■ **DATASET EXTRACT**:
····················

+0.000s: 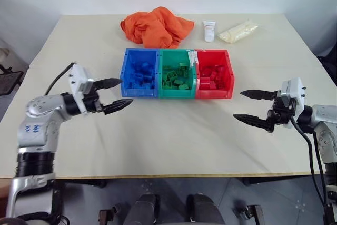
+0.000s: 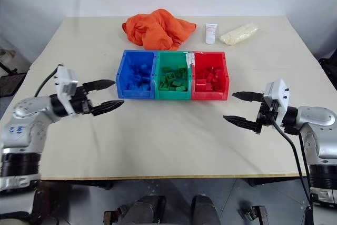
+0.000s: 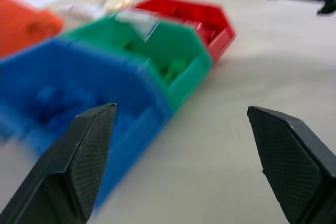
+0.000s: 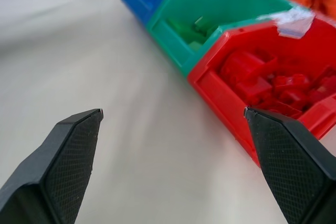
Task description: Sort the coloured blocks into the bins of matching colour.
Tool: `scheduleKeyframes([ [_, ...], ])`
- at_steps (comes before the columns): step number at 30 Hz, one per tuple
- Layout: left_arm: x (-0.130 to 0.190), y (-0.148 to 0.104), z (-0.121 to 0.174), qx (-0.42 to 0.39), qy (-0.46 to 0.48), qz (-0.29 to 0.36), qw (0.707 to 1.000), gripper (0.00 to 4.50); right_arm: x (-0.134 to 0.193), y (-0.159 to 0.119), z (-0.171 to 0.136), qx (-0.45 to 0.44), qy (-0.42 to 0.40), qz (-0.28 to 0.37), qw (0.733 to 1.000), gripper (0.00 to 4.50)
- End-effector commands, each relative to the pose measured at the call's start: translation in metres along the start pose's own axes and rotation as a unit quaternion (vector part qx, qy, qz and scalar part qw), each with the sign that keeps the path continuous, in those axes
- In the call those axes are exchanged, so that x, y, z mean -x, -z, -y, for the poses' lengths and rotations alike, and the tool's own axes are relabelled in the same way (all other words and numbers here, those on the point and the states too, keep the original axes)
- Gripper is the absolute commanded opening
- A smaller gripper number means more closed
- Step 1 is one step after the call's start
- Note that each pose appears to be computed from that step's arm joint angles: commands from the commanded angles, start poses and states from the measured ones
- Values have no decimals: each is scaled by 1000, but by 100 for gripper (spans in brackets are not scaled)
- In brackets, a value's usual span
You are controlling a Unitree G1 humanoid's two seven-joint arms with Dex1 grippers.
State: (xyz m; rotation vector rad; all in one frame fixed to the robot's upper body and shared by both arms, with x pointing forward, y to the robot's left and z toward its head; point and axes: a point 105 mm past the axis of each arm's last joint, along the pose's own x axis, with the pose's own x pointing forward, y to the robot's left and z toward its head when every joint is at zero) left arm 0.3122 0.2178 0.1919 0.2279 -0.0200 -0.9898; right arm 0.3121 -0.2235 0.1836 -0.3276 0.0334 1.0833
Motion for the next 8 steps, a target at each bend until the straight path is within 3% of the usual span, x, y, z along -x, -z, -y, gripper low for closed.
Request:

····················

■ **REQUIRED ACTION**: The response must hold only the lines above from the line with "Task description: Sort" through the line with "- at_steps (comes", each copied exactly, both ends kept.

■ **ANSWER BELOW**:
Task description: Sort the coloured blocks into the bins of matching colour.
Tool: `scheduleKeyframes([ [_, ...], ])`
- at_steps (comes before the columns): step number at 30 Hz, one per tuple

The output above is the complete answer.